Dataset content ▸
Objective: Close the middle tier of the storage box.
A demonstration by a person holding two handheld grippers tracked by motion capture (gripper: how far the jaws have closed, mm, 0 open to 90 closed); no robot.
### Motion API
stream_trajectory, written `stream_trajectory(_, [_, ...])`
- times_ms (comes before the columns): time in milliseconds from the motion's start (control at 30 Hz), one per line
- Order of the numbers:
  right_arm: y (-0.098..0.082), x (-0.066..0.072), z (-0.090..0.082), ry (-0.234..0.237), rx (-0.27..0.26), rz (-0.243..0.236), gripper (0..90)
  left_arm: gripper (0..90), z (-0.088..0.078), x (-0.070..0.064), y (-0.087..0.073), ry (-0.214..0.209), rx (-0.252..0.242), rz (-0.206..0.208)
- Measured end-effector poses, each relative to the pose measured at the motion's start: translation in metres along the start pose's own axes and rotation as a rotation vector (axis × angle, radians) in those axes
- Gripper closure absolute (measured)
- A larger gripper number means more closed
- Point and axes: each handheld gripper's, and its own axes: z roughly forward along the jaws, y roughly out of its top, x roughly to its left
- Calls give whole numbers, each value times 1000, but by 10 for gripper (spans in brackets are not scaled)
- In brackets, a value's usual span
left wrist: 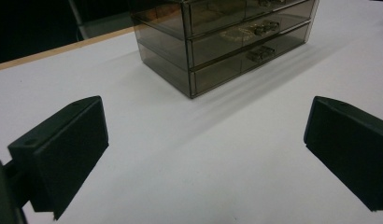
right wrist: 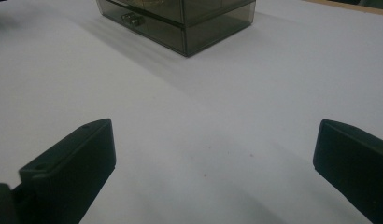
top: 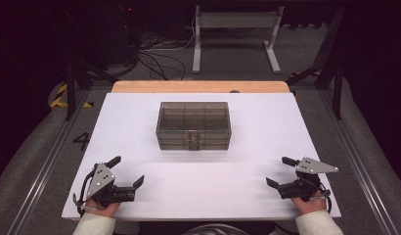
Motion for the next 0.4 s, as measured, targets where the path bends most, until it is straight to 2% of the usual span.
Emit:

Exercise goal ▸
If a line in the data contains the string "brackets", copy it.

Answer area ▸
- Calls give whole numbers, each value times 1000, but by 10 for gripper (spans in brackets are not scaled)
- In brackets, a value's usual span

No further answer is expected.